● ACTIVITY:
Please write out exactly the lines of the data below from the line holding "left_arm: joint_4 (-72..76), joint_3" through the line holding "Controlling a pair", and leave out the rest.

● INFORMATION SHOWN:

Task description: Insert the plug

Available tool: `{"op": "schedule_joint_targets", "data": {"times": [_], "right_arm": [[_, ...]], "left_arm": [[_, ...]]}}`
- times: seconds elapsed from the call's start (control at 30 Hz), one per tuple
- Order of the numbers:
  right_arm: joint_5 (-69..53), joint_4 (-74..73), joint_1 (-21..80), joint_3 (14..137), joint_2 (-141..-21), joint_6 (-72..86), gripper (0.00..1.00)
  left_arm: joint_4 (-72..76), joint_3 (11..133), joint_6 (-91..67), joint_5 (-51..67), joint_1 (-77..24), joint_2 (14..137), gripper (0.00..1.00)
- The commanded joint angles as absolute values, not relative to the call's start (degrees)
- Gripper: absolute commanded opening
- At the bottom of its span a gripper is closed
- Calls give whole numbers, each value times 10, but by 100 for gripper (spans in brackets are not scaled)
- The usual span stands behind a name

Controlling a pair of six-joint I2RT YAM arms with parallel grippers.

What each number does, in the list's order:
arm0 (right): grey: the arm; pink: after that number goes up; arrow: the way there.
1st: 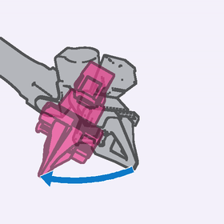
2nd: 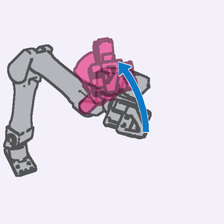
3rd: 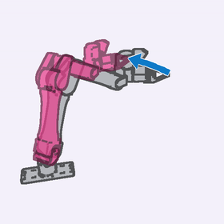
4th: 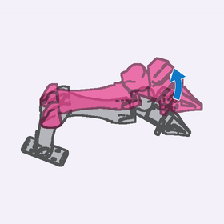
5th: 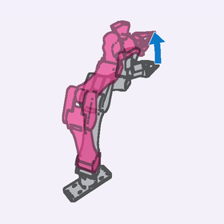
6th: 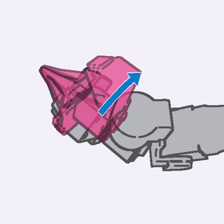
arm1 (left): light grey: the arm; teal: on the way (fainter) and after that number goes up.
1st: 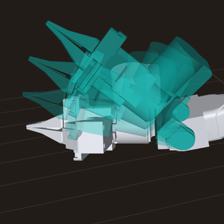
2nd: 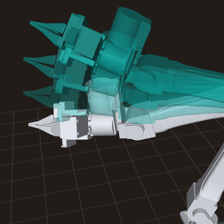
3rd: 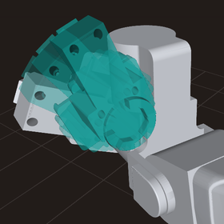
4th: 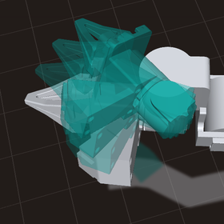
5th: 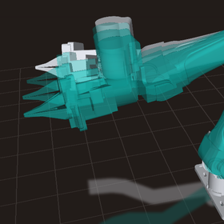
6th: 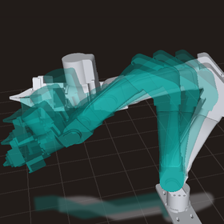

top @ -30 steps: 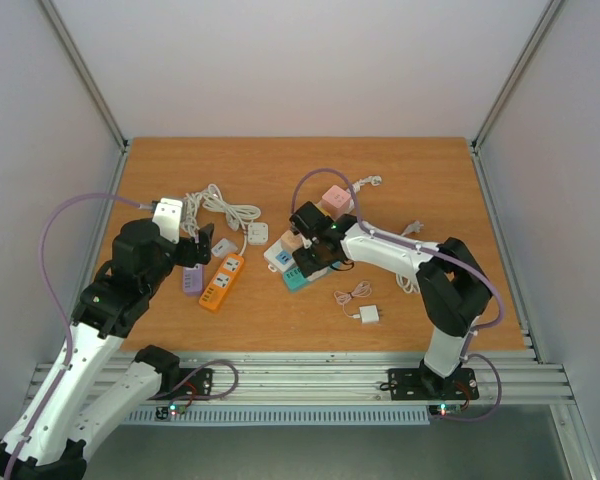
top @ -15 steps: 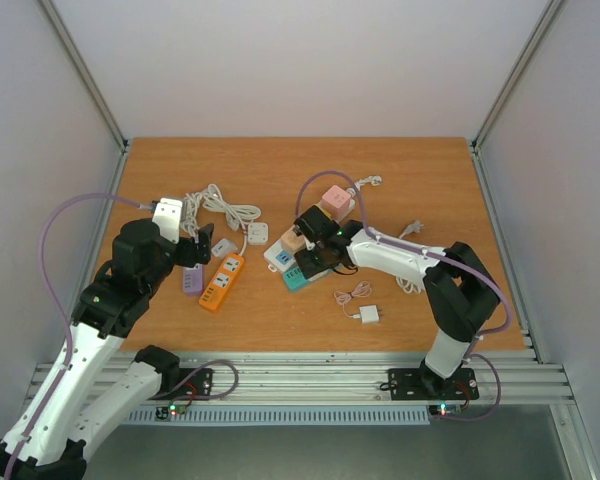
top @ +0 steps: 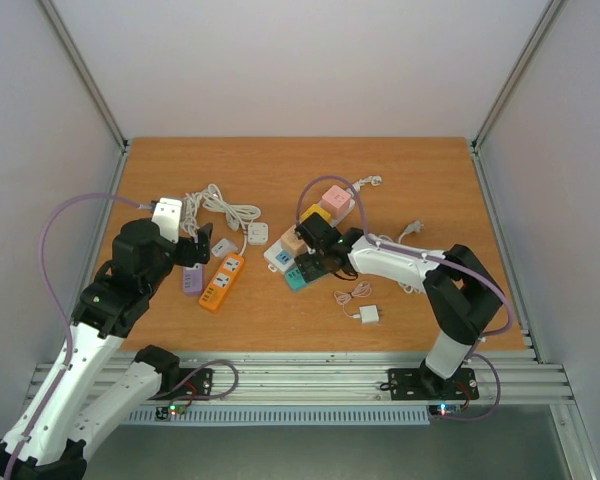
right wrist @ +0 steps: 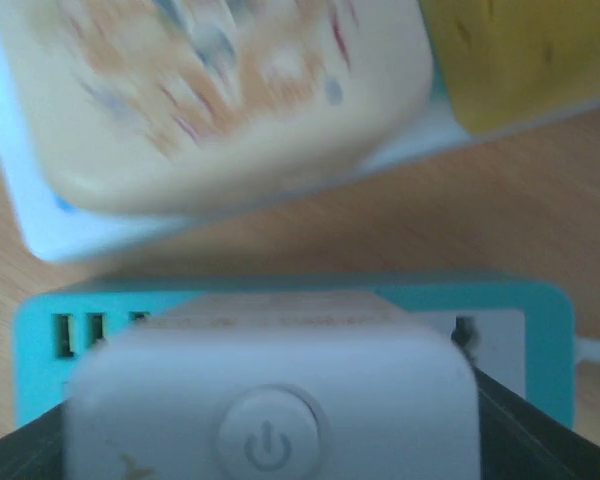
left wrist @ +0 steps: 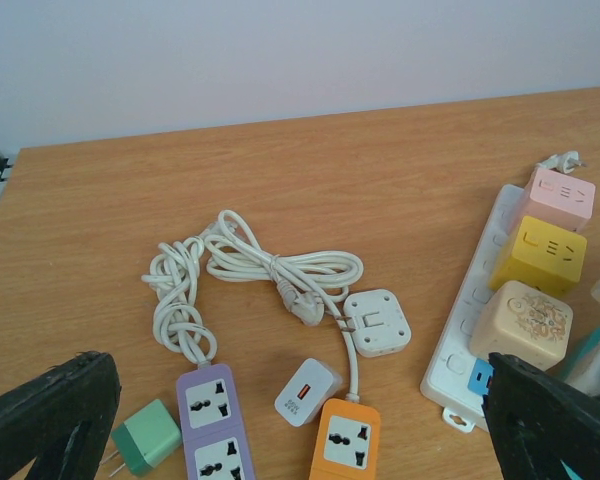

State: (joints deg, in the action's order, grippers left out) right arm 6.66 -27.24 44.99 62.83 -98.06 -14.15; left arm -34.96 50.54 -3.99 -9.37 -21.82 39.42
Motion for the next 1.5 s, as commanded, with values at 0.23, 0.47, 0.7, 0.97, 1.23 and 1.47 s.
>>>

● ANSWER SPACE:
  left_arm: joint_4 (-72..76), joint_3 (11..133), joint_6 (-91..67), joint_5 (-51..67), joint_1 (-77..24), joint_2 (14..137), gripper (0.00..1.00)
- The commanded joint angles as absolute values, not relative to the call's start (degrees)
- Gripper: absolute commanded opening
- At the bottom of its span a gripper is closed
- Calls give whole numbers, each value times 10, but by 100 for gripper (spans in brackets are not scaled)
- The usual span stands behind a name

Controlling a pair of six-joint I2RT YAM arms with parallel grippers.

This exercise has now been completed.